I recently attended Suicide Prevention Training, held by OSU's UCAT and facilitated by Stephanie Rohdieck on 9/17/2013. The training workshop focused on skills to identify at-risk behavior, and provided statistics regarding at risk populations at universities.
This training was not an easy experience for me. Suicide is a very deeply personal topic for me. I’ve lost several friends to suicide. The word suicide resonates deeply with me. Culturally, there is a stigma surrounding it, a negative connotation that there must have been something wrong with the person. For me, however, the word suicide means that something has gone very wrong in a person’s life, and when they needed it the most, no one was there to help.
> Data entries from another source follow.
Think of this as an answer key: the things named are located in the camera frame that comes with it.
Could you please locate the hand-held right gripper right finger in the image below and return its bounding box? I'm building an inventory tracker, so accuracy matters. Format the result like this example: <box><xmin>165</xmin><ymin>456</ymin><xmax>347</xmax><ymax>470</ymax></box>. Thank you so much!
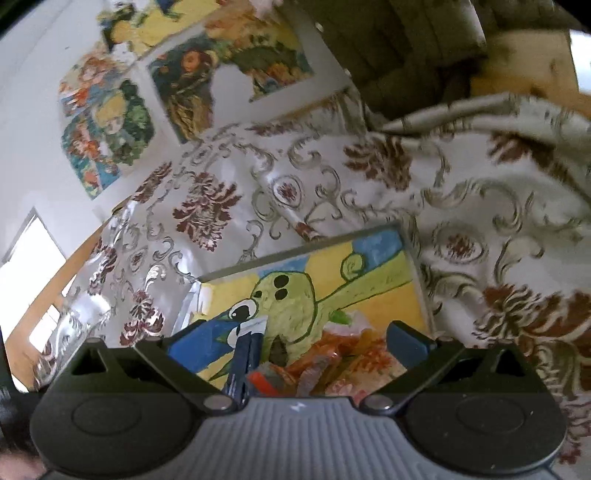
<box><xmin>359</xmin><ymin>320</ymin><xmax>539</xmax><ymax>413</ymax></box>

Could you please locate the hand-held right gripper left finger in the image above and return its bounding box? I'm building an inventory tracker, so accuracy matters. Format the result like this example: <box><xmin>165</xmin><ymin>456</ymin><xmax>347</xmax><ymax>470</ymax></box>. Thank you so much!
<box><xmin>59</xmin><ymin>320</ymin><xmax>240</xmax><ymax>413</ymax></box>

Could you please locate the beige rice cracker packet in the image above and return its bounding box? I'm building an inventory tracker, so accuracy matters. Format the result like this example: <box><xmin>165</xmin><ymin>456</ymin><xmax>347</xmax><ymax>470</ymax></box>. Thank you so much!
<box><xmin>342</xmin><ymin>339</ymin><xmax>409</xmax><ymax>395</ymax></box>

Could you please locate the blue stick packet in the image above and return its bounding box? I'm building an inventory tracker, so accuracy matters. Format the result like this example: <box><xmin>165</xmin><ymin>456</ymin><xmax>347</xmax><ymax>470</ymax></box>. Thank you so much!
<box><xmin>222</xmin><ymin>318</ymin><xmax>269</xmax><ymax>407</ymax></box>

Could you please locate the grey tray box with cartoon painting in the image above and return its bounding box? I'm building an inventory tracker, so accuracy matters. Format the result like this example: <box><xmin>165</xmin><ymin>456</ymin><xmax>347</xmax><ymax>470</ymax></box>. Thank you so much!
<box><xmin>173</xmin><ymin>222</ymin><xmax>437</xmax><ymax>398</ymax></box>

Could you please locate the orange-red clear snack packet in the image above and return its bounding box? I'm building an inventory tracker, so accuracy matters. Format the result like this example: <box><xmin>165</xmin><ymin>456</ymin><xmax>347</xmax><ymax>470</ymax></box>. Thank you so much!
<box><xmin>247</xmin><ymin>330</ymin><xmax>356</xmax><ymax>398</ymax></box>

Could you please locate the white green snack packet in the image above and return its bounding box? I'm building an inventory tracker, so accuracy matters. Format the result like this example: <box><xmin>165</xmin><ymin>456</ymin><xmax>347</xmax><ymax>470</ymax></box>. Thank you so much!
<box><xmin>323</xmin><ymin>308</ymin><xmax>386</xmax><ymax>340</ymax></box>

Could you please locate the floral printed blanket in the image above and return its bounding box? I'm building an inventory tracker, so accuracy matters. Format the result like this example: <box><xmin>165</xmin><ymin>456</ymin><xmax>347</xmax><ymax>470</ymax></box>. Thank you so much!
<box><xmin>34</xmin><ymin>90</ymin><xmax>591</xmax><ymax>467</ymax></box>

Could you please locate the bright window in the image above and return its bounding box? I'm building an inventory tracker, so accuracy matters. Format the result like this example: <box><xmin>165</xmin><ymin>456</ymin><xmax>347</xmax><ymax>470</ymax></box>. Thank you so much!
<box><xmin>0</xmin><ymin>208</ymin><xmax>88</xmax><ymax>393</ymax></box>

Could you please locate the olive quilted jacket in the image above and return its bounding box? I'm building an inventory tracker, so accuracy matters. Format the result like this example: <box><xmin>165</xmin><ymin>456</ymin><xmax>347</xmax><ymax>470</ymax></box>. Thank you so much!
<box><xmin>314</xmin><ymin>0</ymin><xmax>573</xmax><ymax>121</ymax></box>

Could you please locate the wooden bed end board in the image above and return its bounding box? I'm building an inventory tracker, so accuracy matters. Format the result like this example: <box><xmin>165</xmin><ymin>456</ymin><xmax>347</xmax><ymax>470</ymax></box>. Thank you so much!
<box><xmin>468</xmin><ymin>30</ymin><xmax>583</xmax><ymax>100</ymax></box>

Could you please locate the cartoon children wall poster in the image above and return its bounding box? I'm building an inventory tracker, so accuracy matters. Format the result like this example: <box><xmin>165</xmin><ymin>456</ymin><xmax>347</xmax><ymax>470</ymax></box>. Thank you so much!
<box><xmin>58</xmin><ymin>39</ymin><xmax>155</xmax><ymax>199</ymax></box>

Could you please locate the yellow wall poster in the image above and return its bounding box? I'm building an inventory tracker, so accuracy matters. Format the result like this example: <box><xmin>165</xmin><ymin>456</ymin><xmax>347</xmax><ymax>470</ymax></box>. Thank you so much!
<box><xmin>95</xmin><ymin>0</ymin><xmax>208</xmax><ymax>58</ymax></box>

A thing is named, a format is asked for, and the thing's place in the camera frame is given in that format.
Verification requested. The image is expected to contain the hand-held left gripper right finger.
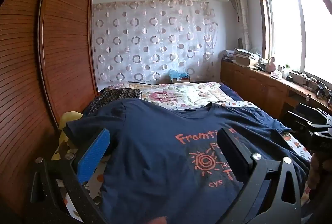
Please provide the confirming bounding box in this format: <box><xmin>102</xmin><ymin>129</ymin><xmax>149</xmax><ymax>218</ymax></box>
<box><xmin>217</xmin><ymin>127</ymin><xmax>303</xmax><ymax>224</ymax></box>

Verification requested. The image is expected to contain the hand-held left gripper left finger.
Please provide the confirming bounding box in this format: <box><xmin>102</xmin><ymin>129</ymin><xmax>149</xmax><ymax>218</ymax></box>
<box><xmin>30</xmin><ymin>128</ymin><xmax>111</xmax><ymax>224</ymax></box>

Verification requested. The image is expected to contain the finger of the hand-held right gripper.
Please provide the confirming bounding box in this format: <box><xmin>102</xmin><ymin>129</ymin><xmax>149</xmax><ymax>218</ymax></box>
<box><xmin>285</xmin><ymin>111</ymin><xmax>315</xmax><ymax>137</ymax></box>
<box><xmin>296</xmin><ymin>103</ymin><xmax>332</xmax><ymax>122</ymax></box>

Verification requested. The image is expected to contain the navy printed t-shirt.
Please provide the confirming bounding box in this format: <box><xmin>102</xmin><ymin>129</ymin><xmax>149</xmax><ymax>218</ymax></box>
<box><xmin>63</xmin><ymin>99</ymin><xmax>311</xmax><ymax>224</ymax></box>

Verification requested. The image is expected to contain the person's right hand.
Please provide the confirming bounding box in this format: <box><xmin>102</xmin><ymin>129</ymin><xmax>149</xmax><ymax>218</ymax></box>
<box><xmin>309</xmin><ymin>152</ymin><xmax>328</xmax><ymax>200</ymax></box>

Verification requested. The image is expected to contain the white electronic device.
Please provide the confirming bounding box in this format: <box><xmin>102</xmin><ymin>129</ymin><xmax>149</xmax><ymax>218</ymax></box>
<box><xmin>290</xmin><ymin>71</ymin><xmax>315</xmax><ymax>87</ymax></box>

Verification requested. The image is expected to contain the yellow cloth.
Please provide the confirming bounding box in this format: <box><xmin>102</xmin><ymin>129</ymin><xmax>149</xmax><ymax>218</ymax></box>
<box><xmin>50</xmin><ymin>111</ymin><xmax>84</xmax><ymax>161</ymax></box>

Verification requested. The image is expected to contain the wooden sideboard cabinet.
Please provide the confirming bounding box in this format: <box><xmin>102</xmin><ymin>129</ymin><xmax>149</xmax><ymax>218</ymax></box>
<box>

I have done extensive reading regarding the potential warning signs and prevention, this training was specific for universities and I am glad I attended it. However, when discussing suicide at a workshop there is some air of superficiality to it. Not by the facilitator, who did an excellent job communicating the information and conveying her own story and emotions regarding suicide, but among those attending the workshop itself. There was an air of separation in the workshop, distance from the reality of at-risk individuals. While I am certain every person in the room would do their very best to help someone who was suicidal, I got the distinct impression that the majority were there for the certificate and only going through the motions.
The choice to end your life comes only after all hope has run out. Only when enduring whatever pain, physical, emotional, mental, is too much and the effort to cling desperately to life is too much does a person choose suicide. The idea of seeking out help doesn’t occur to them, because who could possibly help with such a deeply personal issue? For those at risk for suicide, there is no other escape. It’s a dark, bleak, and painful world they live in, and many people do not have the strength or will to continue in it.
As far as helping students, I try to be aware of the wellbeing of all my students. Establishing a good rapport with students is essential. If I ever have to discuss at risk behavior with a student I know that I’ll be doing my best, however awkward, uncomfortable, and emotional the confrontation/discussion may get.